Japan is attempting to deal with inflation by focusing on increasing energy production and security (the supply side); while the rest of the western group have been chasing the false promise of decreased inflation by lowering the demand side, ie. pretending not to know their energy policy is creating the increases in costs.

As a result of the distinctly different monetary approaches, the financial system has been trying to punish Japan and the financial media have been trying to point out every flaw in the Japanese economy as a result of their noncompliance.   However, as you will see in this Reuters article, the July inflation within Japan is moderating.  Inflation in Japan is 2.4% for July (year over year).

TOKYO, Aug 19 (Reuters) – Japan’s core consumer inflation accelerated in July to its fastest in seven-and-a-half years, driven by fuel and raw material prices and adding to the costs of living for households yet to see significant wage gains.

In a sign of broadening price pressure, the so-called “core core” index that strips away not just the impact of volatile fresh food but energy prices, also rose in July at the fastest annual pace in more than six years.

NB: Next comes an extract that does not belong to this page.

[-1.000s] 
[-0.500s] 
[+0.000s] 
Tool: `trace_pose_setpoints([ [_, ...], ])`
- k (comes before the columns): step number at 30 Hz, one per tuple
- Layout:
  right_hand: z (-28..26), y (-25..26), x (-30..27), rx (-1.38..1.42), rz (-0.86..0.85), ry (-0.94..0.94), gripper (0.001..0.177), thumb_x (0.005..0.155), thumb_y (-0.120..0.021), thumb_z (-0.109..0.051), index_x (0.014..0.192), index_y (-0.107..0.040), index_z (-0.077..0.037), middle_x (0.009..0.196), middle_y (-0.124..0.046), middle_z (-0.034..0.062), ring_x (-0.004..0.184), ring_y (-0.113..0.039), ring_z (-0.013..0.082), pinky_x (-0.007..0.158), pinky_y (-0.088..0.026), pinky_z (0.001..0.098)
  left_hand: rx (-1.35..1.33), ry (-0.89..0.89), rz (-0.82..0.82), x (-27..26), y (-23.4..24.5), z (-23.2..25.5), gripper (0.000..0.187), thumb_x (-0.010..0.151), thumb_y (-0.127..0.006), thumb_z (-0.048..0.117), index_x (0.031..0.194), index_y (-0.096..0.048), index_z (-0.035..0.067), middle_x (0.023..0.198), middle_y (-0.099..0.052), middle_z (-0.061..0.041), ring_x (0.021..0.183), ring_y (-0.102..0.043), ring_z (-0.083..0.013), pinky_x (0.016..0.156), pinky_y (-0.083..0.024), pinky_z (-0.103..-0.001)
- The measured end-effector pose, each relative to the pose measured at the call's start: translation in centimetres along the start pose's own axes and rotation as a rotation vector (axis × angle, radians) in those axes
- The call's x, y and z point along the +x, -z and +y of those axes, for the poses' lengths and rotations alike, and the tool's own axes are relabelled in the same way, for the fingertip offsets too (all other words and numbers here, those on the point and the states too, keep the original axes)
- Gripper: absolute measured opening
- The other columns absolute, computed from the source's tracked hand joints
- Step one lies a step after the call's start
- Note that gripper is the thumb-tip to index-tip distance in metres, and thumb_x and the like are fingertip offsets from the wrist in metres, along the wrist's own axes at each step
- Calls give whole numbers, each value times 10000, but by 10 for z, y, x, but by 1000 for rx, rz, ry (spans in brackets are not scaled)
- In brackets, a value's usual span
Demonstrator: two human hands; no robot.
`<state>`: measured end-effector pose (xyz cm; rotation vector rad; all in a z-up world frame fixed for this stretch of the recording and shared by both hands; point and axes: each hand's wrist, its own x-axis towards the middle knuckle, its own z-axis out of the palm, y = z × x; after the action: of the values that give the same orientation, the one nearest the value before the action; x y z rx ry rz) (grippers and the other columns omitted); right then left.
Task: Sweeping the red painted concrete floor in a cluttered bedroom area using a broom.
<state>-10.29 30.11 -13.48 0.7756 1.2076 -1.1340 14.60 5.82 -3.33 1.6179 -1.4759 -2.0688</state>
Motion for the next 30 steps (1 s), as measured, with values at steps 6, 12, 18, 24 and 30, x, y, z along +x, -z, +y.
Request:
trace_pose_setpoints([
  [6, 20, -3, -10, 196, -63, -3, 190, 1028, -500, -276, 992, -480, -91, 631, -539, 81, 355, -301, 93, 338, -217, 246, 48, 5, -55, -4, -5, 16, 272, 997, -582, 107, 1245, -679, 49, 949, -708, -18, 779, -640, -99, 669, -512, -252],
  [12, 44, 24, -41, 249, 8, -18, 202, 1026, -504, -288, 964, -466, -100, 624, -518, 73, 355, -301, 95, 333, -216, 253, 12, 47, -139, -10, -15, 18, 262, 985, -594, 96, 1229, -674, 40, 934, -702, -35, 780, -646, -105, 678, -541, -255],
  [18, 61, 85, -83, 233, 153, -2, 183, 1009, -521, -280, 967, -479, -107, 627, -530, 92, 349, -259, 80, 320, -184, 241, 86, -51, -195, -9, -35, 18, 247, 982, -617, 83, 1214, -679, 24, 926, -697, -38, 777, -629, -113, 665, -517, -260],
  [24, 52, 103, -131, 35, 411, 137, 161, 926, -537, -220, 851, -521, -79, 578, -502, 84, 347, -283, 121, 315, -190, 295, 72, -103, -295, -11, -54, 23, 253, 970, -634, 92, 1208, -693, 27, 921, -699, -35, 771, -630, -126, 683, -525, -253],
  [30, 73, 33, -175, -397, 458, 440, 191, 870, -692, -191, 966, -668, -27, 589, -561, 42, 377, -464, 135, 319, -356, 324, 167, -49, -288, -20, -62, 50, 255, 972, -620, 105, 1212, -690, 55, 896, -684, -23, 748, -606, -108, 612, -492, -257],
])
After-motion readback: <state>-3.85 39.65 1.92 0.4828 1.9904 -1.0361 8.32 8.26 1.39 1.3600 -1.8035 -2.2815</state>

While inflation exceeded its 2% target for four straight months, the Bank of Japan (BOJ) is likely to remain an outlier in keeping monetary conditions ultra-loose with price rises still modest compared with other major economies.

“Food prices and a weak yen were the main culprits behind accelerating inflation,” said Yoshimasa Maruyama, chief market economist at SMBC Nikko Securities, adding that he expects core consumer inflation to reach 3% this year. (read more)

It is funny to see Reuters put out a *shock* styled article for 2.4% core inflation.   In the U.S. Joe Biden would be celebrating 2.4% inflation right now; however, his energy policy is driving that CORE inflation number well beyond 6%.

Japan is still in a tough place with increasing prices for their citizens, but it is nowhere near the scale of Europe and North America.

While their currency is suffering from not following the western agenda, they have several upsides.  First, exports from Japan to the United States and the EU now become even cheaper. With a higher dollar value, Japanese imports into the United States come at a discount.  This will help Japan export goods and retain a strong export economy.

Second, with Japan already a massive investor inside the United States, the dollars that are generated in profit from their operations are delivered back to Japan at a higher value.  A higher dollar value, the outcome of their breaking from the western central bank decision to raise rates, does not hurt Japan.  They bring back high valued dollars from their decades in investment into North America, and they continue exporting to the U.S. at a discount.

So, the nationalist outlooks of Japan, Brazil and even our Mexican neighbors are reflecting a pragmatic self-interest that so far has withstood the pressures from the western alliance to fall into line.  This is how those three countries are positioned to push back against the insufferable BBB agenda.

We can use the example of those western industrialized nations to show that not everyone is in alignment with this globalist multinational finance and corporate takeover.